Suite à la chute du mur de Berlin, les USA et l'Union européenne n'ont cessé de resserrer leurs liens. Au fil des ans, la relation entre les deux blocs s'est considérablement renforcée et chacune des parties œuvre désormais à la création d'un grand marché transatlantique. Celui-ci doit voir le jour en 2015 et passe par la misse en place du Partenariat Transatlantique de Commerce et d'Investissement (TTIP).

Cet accord de libre-échange, aussi appelé TAFTA (Trans-Atlantic Free Trade Agreement), est redouté. Il pourrait faciliter le retour des dispositions contenues dans le projet d'accord commercial anti-contrefaçon (ACTA), qui a été rejeté en juillet dernier par le Parlement européen. Car le TTIP  comprend un volet dédié à la protection de la propriété intellectuelle, qui inquiète les ayants droit français, gardiens de l'exception culturelle.

Ce sont ces dispositions relatives à la propriété intellectuelle qui inquiètent la Quadrature du Net. L'association s'alarme du manque de constance du Parlement européen, l'accusant de ne pas avoir "tiré de leçon de la mobilisation citoyenne massive contre ACTA de l'année dernière". Ainsi, la commission chargée du commerce international (INTA) a adopté une résolution (.pdf) qui expose que :

"L'accord doit englober une protection solide des droits de propriété intellectuelle, y compris la protection des indications géographiques ; [la commission] considère que d'autres points de divergence dans le domaine des droits de propriété intellectuelle devraient être levés, conformément aux normes de protection internationales". Et aucun amendement visant à exclure ou nuancer ces dispositions n'est passé.
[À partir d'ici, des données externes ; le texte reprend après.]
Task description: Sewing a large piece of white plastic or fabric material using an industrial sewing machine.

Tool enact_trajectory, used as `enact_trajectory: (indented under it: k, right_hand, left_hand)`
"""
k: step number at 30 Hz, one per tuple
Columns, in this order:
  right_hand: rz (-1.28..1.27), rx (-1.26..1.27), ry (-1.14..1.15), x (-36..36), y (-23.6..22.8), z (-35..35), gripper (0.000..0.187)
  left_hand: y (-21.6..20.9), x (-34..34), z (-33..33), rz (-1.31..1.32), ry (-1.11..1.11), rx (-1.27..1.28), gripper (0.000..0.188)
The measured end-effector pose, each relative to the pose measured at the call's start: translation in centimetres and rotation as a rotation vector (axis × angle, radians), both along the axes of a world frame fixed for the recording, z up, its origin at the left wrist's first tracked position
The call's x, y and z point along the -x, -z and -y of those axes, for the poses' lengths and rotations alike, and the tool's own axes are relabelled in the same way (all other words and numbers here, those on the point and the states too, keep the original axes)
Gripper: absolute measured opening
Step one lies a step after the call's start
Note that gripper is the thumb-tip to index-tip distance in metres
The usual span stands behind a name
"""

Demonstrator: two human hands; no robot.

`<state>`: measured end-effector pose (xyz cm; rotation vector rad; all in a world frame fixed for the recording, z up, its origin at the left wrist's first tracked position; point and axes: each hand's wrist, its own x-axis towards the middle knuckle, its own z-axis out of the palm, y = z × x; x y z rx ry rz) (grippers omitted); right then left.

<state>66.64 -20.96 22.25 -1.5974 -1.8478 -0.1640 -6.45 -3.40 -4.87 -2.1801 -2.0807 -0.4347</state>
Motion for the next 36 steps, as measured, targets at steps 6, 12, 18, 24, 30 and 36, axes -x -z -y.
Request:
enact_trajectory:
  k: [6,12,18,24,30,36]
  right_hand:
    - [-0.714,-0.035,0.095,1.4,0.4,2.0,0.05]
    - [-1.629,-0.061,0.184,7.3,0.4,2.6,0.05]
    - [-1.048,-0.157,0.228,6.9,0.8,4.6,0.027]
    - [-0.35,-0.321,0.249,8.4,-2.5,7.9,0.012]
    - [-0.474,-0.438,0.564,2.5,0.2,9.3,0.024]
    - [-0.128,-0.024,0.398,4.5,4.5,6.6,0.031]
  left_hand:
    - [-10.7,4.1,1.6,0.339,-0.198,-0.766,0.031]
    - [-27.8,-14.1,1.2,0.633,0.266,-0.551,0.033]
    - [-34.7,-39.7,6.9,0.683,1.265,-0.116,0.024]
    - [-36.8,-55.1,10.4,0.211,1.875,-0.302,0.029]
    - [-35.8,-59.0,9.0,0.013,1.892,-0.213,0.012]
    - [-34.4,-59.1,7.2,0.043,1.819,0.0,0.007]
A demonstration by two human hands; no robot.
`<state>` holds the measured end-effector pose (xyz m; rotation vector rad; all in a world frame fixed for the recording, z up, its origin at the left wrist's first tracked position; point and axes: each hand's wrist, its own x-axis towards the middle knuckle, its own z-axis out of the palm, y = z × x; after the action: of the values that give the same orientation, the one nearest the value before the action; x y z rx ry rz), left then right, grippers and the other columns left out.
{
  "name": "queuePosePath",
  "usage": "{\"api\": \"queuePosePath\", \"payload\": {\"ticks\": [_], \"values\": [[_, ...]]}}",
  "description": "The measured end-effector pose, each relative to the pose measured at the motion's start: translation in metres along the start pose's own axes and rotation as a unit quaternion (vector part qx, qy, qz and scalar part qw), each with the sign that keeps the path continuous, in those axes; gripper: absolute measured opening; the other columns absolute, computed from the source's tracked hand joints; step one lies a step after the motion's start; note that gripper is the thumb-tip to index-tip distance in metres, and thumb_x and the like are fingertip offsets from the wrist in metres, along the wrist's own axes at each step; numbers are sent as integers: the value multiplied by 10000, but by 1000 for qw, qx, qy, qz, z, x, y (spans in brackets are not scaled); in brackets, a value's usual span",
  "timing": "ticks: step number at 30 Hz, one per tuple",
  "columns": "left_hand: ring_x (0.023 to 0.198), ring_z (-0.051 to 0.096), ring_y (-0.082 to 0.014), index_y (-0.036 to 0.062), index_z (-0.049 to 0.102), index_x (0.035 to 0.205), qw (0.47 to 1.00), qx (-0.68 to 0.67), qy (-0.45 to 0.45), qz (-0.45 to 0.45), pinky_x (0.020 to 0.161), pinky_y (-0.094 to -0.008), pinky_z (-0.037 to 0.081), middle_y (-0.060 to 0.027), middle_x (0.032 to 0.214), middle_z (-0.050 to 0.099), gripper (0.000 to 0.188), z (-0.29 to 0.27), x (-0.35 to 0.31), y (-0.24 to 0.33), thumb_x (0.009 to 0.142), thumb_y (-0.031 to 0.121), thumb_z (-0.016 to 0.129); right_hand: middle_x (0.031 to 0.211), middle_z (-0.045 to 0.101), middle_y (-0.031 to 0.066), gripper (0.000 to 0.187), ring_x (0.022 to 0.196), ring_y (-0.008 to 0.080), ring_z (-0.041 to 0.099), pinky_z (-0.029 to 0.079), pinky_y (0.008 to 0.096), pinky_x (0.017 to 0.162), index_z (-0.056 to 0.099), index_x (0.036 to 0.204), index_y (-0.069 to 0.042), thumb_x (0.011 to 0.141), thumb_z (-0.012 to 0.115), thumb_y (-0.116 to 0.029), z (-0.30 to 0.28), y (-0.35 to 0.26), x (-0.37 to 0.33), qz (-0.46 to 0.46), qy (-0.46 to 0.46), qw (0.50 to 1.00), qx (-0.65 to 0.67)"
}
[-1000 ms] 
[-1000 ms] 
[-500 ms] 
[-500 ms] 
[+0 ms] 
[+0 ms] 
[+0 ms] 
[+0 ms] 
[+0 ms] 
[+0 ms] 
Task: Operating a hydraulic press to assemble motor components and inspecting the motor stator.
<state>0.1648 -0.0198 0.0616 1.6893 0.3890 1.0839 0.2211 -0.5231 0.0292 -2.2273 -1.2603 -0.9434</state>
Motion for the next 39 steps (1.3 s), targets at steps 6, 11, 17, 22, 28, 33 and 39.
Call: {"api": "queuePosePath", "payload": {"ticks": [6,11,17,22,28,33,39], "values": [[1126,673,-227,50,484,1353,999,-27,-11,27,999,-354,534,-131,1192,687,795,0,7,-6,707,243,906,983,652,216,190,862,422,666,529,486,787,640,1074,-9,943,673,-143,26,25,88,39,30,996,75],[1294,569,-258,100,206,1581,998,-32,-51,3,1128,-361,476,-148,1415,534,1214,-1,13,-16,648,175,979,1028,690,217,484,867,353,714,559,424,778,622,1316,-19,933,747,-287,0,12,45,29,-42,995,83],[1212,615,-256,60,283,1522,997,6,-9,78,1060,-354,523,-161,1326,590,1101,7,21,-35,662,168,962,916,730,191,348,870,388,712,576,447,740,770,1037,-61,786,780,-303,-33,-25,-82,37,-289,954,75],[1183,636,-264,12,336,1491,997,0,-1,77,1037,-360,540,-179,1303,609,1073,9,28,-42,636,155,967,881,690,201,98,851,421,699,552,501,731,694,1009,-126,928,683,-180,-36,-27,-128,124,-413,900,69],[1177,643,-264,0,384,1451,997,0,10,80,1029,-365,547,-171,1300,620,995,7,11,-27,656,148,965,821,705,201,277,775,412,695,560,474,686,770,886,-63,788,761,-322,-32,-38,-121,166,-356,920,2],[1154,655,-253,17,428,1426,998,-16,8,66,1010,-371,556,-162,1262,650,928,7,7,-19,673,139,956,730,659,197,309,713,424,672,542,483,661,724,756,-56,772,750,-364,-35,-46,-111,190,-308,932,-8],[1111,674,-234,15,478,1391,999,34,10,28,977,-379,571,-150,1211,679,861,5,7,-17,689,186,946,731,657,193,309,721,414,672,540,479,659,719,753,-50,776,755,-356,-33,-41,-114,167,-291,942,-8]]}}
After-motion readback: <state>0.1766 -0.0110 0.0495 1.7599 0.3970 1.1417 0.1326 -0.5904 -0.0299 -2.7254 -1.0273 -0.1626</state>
Le Parlement européen "a choisi d'appeler au renforcement de la protection du droit d'auteur et des brevets, alors que les États-Unis et l'Union européenne pâtissent déjà de régimes de protection très stricts", regrette la Quadrature du Net, qui encourage les citoyens à faire preuve de vigilance pour peser, si nécessaire, sur les institutions européennes.